_Provided information_
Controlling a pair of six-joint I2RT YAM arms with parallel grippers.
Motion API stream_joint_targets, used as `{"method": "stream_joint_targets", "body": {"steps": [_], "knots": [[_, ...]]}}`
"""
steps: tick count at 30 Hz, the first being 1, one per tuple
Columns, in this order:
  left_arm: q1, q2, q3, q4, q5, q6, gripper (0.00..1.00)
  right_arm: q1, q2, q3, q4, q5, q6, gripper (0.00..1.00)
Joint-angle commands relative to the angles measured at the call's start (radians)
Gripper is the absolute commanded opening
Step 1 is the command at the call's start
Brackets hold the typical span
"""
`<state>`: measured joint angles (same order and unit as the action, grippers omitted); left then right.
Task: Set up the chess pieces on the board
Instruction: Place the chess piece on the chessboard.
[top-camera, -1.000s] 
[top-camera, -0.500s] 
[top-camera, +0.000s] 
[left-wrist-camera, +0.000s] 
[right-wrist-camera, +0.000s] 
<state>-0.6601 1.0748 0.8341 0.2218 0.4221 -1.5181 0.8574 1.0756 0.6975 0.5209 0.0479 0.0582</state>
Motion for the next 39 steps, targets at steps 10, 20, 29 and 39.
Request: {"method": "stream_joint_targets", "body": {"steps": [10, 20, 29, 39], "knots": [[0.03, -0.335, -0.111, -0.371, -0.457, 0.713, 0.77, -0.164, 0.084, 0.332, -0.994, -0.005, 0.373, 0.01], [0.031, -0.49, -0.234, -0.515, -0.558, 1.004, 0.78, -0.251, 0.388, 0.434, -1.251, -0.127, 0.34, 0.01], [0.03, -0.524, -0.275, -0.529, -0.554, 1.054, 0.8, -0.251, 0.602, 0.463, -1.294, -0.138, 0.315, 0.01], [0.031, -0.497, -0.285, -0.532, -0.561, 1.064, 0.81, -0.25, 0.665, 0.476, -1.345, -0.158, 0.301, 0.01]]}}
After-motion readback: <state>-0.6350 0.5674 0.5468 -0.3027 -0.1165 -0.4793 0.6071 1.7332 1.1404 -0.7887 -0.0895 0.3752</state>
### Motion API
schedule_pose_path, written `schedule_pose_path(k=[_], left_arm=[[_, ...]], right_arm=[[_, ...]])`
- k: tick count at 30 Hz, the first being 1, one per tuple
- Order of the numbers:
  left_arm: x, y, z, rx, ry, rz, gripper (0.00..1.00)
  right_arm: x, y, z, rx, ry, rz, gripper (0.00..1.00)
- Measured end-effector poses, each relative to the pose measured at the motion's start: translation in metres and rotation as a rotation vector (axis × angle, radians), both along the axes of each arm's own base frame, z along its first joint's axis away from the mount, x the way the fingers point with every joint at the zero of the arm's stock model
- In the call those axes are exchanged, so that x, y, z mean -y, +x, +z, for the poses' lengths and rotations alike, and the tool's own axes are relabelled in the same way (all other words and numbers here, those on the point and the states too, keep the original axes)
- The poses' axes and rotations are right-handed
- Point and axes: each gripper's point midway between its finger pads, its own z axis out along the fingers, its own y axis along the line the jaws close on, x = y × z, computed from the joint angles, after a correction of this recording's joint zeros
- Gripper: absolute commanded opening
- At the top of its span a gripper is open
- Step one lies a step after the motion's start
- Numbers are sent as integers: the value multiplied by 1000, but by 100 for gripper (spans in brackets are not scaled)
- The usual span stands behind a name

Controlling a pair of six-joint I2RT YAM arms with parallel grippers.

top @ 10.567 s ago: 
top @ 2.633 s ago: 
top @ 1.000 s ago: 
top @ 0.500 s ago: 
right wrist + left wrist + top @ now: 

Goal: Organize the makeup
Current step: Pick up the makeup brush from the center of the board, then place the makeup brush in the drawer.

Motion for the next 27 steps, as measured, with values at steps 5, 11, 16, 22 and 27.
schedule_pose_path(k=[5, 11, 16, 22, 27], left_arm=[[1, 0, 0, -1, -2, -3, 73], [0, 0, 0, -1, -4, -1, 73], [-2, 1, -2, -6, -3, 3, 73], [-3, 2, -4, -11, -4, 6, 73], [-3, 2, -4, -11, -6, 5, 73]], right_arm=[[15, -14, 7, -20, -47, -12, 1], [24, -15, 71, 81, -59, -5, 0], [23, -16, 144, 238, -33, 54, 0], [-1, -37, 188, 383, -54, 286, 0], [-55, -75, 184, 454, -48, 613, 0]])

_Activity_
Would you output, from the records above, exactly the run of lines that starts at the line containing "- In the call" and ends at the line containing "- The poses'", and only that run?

_Solution for this exercise_
- In the call those axes are exchanged, so that x, y, z mean -y, +x, +z, for the poses' lengths and rotations alike, and the tool's own axes are relabelled in the same way (all other words and numbers here, those on the point and the states too, keep the original axes)
- The poses' axes and rotations are right-handed

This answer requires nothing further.